» **ASSIGNMENT**
The reply should be an exact repeat of the listing, with no pictures in it.

++++++++

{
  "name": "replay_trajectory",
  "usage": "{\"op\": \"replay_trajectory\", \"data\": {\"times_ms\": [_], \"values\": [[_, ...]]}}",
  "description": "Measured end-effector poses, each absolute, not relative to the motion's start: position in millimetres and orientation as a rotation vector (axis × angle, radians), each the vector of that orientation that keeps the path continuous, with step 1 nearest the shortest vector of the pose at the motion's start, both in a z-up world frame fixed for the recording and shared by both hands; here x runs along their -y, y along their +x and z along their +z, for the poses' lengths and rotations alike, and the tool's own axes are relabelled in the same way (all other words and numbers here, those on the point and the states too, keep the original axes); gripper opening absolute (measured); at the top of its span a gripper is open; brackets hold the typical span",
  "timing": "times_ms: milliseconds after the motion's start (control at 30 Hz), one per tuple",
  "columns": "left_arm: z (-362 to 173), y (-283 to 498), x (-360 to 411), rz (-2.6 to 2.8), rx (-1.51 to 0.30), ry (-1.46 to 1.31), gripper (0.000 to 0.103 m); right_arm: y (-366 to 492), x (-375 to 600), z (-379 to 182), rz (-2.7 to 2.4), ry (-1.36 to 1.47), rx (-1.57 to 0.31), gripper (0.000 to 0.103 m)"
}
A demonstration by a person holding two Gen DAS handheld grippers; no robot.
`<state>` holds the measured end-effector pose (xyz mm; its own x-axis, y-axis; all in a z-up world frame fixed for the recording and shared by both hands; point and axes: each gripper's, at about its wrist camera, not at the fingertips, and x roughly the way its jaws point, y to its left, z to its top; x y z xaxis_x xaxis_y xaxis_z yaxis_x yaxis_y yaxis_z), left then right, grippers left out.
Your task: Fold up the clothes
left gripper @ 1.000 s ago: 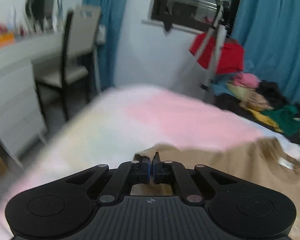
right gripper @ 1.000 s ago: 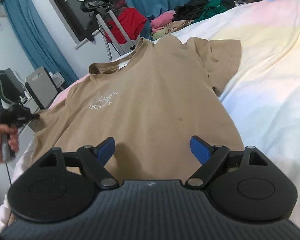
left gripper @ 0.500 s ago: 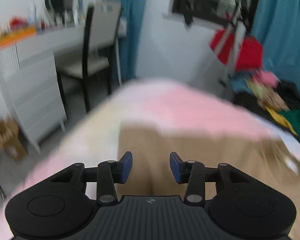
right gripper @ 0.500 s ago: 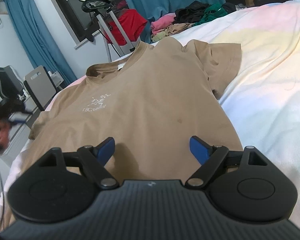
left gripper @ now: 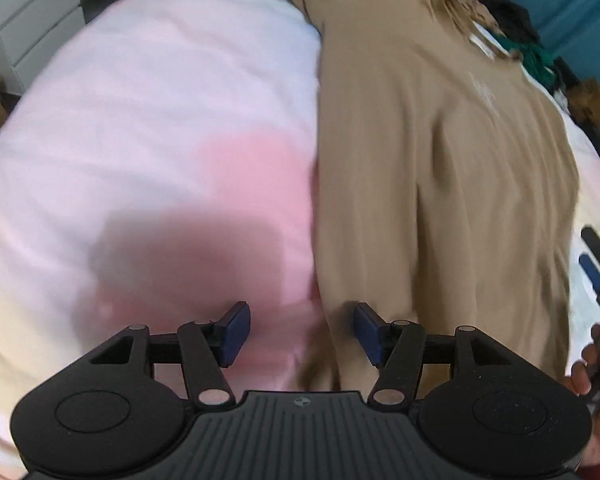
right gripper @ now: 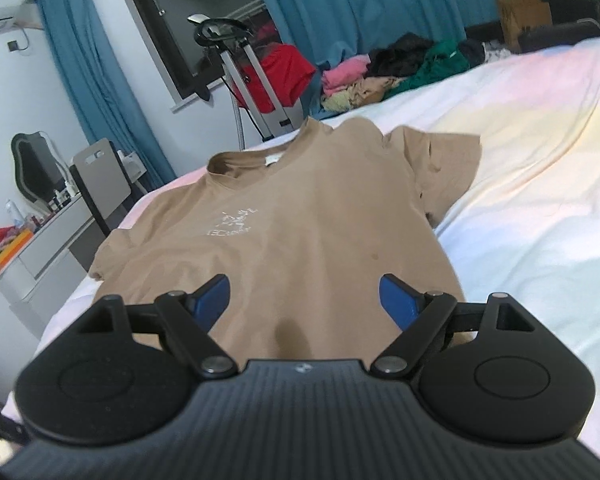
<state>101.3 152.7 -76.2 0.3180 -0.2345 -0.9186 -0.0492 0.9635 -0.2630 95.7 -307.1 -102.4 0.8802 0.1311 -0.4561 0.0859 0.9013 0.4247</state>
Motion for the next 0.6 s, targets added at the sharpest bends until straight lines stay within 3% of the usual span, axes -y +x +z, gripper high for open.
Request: {"op": "replay_trajectory", "data": {"times_ms": [167, 267, 333, 367, 600], "values": [[-74, 86, -155, -0.213, -1.266, -0.301, 0.053, 65, 305, -88, -0.006, 0.445, -0.498, 0.084], [-71, 74, -152, -0.277, -1.270, -0.267, 0.034, 53, 305, -83, -0.028, 0.429, -0.493, 0.084], [-66, 68, -149, -0.309, -1.264, -0.225, 0.012, 50, 302, -81, -0.038, 0.401, -0.487, 0.084], [-64, 65, -149, -0.321, -1.269, -0.207, 0.008, 49, 301, -81, -0.042, 0.388, -0.484, 0.084], [-21, 53, -175, -0.277, -1.254, -0.112, 0.005, 50, 296, -82, -0.052, 0.344, -0.478, 0.084]]}}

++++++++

» **SOLUTION TO THE PROBLEM**
{
  "name": "replay_trajectory",
  "usage": "{\"op\": \"replay_trajectory\", \"data\": {\"times_ms\": [_], \"values\": [[_, ...]]}}",
  "description": "Measured end-effector poses, each absolute, not relative to the motion's start: position in millimetres and orientation as a rotation vector (axis × angle, radians), each the vector of that orientation that keeps the path continuous, with step 1 nearest the shortest vector of the pose at the motion's start, both in a z-up world frame fixed for the recording and shared by both hands; here x runs along their -y, y along their +x and z along their +z, for the poses' lengths and rotations alike, and the tool's own axes are relabelled in the same way (all other words and numbers here, those on the point and the states too, keep the original axes); gripper opening absolute (measured); at the top of its span a gripper is open; brackets hold the typical span",
  "timing": "times_ms: milliseconds after the motion's start (control at 30 Hz), one per tuple",
  "columns": "left_arm: z (-362 to 173), y (-283 to 498), x (-360 to 411), rz (-2.6 to 2.8), rx (-1.51 to 0.30), ry (-1.46 to 1.31), gripper (0.000 to 0.103 m); right_arm: y (-366 to 492), x (-375 to 600), z (-379 to 182), rz (-2.7 to 2.4), ry (-1.36 to 1.47), rx (-1.57 to 0.31), gripper (0.000 to 0.103 m)"
}
A demonstration by a person holding two Gen DAS handheld grippers; no robot.
`<state>` holds the measured end-effector pose (xyz mm; its own x-axis, y-axis; all in a z-up world frame fixed for the recording and shared by both hands; point and axes: each gripper's, at about its wrist camera, not at the fingertips, and x roughly the way its jaws point, y to its left, z to its top; x y z xaxis_x xaxis_y xaxis_z yaxis_x yaxis_y yaxis_z), left then right, grippers left out.
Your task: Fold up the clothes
left gripper @ 1.000 s ago: 
right gripper @ 1.000 s ago: 
left gripper @ 0.500 s ago: 
right gripper @ 0.500 s ago: 
left gripper @ now: 
right gripper @ now: 
<state>101.3 152.7 -76.2 0.3180 -0.2345 -0.9186 -0.0492 0.9635 -0.2630 95.7 -307.1 -102.4 0.8802 0.1311 -0.4561 0.0859 0.9013 0.4247</state>
Motion for the next 0.6 s, targets added at the sharpest bends until straight lines stay within 3% of the usual span, axes -y +x +z, gripper high for open.
Request: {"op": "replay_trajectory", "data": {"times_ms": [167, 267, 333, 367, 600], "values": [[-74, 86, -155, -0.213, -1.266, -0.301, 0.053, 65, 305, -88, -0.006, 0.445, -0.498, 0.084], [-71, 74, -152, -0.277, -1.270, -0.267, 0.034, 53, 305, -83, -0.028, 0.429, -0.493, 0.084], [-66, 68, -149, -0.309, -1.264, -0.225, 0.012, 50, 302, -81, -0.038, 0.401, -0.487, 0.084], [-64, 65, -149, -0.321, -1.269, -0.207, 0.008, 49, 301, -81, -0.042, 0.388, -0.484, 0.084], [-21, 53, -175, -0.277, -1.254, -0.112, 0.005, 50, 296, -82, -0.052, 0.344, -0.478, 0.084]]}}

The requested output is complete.